Recorded data:

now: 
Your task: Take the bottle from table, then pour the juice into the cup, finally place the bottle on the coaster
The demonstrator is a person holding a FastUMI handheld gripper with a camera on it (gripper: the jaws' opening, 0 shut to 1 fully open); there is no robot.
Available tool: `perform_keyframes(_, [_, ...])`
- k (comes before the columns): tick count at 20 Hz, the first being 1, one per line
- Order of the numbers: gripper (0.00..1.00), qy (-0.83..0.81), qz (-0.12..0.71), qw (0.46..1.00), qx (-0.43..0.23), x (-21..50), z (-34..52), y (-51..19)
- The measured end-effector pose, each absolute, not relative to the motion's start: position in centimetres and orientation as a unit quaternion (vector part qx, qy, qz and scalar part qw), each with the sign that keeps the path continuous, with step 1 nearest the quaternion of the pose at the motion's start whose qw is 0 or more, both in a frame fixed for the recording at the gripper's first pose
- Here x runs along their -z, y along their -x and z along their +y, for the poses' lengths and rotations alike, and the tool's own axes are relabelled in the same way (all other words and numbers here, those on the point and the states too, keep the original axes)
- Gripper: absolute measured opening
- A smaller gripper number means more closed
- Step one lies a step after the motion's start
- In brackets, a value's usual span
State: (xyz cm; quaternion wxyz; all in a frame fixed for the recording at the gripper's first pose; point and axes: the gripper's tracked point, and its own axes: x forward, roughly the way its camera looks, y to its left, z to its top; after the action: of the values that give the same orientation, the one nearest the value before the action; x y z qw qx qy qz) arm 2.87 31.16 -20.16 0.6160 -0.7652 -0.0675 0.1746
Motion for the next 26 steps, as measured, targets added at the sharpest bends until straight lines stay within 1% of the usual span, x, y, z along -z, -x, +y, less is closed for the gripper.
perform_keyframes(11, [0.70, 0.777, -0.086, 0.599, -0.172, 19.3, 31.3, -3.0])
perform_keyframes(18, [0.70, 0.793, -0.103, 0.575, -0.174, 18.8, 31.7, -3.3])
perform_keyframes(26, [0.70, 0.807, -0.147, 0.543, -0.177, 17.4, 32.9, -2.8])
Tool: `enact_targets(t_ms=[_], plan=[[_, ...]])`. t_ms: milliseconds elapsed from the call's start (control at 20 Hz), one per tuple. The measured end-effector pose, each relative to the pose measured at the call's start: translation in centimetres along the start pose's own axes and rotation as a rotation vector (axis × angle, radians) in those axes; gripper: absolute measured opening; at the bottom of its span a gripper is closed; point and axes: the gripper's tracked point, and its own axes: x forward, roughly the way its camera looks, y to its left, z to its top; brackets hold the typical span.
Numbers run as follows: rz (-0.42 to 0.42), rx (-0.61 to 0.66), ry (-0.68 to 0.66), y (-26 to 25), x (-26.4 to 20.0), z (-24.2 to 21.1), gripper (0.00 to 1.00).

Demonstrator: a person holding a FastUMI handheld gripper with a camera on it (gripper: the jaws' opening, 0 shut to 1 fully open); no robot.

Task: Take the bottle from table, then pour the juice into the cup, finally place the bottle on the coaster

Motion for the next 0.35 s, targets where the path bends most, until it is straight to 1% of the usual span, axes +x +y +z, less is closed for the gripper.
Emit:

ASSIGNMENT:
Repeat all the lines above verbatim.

EXERCISE OUTPUT:
now: 
Your task: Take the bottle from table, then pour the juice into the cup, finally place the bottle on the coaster
The demonstrator is a person holding a FastUMI handheld gripper with a camera on it (gripper: the jaws' opening, 0 shut to 1 fully open); there is no robot.
Available tool: `perform_keyframes(_, [_, ...])`
- k (comes before the columns): tick count at 20 Hz, the first being 1, one per line
- Order of the numbers: gripper (0.00..1.00), qy (-0.83..0.81), qz (-0.12..0.71), qw (0.46..1.00), qx (-0.43..0.23), x (-21..50), z (-34..52), y (-51..19)
- The measured end-effector pose, each absolute, not relative to the motion's start: position in centimetres and orientation as a unit quaternion (vector part qx, qy, qz and scalar part qw), each with the sign that keeps the path continuous, with step 1 nearest the quaternion of the pose at the motion's start whose qw is 0 or more, both in a frame fixed for the recording at the gripper's first pose
- Here x runs along their -z, y along their -x and z along their +y, for the poses' lengths and rotations alike, and the tool's own axes are relabelled in the same way (all other words and numbers here, those on the point and the states too, keep the original axes)
- Gripper: absolute measured opening
- A smaller gripper number means more closed
- Step one lies a step after the motion's start
- In brackets, a value's usual span
State: (xyz cm; quaternion wxyz; all in a frame fixed for the recording at the gripper's first pose; point and axes: the gripper's tracked point, and its own axes: x forward, roughly the way its camera looks, y to its left, z to its top; after the action: of the values that give the same orientation, the one nearest the value before the action; x y z qw qx qy qz) arm 2.87 31.16 -20.16 0.6160 -0.7652 -0.0675 0.1746
Motion for the next 26 steps, as measured, targets added at the sharpest bends until straight lines stay within 1% of the usual span, x, y, z along -z, -x, +y, less is closed for the gripper.
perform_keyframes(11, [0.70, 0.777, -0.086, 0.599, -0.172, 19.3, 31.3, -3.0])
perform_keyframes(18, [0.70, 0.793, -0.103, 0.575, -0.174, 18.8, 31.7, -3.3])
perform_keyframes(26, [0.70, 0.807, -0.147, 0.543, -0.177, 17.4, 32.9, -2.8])
Tool: `enact_targets(t_ms=[_], plan=[[_, ...]])`. t_ms: milliseconds elapsed from the call's start (control at 20 Hz), one per tuple. The measured end-effector pose, each relative to the pose measured at the call's start: translation in centimetres along the start pose's own axes and rotation as a rotation vector (axis × angle, radians) in those axes; gripper: absolute measured opening; at the bottom of its span a gripper is closed; point and axes: the gripper's tracked point, and its own axes: x forward, roughly the way its camera looks, y to its left, z to its top; brackets hold the typical span.
Numbers run as follows: rz (-0.42 to 0.42), rx (-0.61 to 0.66), ry (-0.68 to 0.66), y (-26 to 25), x (-26.4 to 20.0), z (-24.2 to 21.1), gripper (0.00 to 1.00).

Demonstrator: a person holding a FastUMI handheld gripper with a camera on it (gripper: the jaws' opening, 0 shut to 1 fully open); no robot.

Task: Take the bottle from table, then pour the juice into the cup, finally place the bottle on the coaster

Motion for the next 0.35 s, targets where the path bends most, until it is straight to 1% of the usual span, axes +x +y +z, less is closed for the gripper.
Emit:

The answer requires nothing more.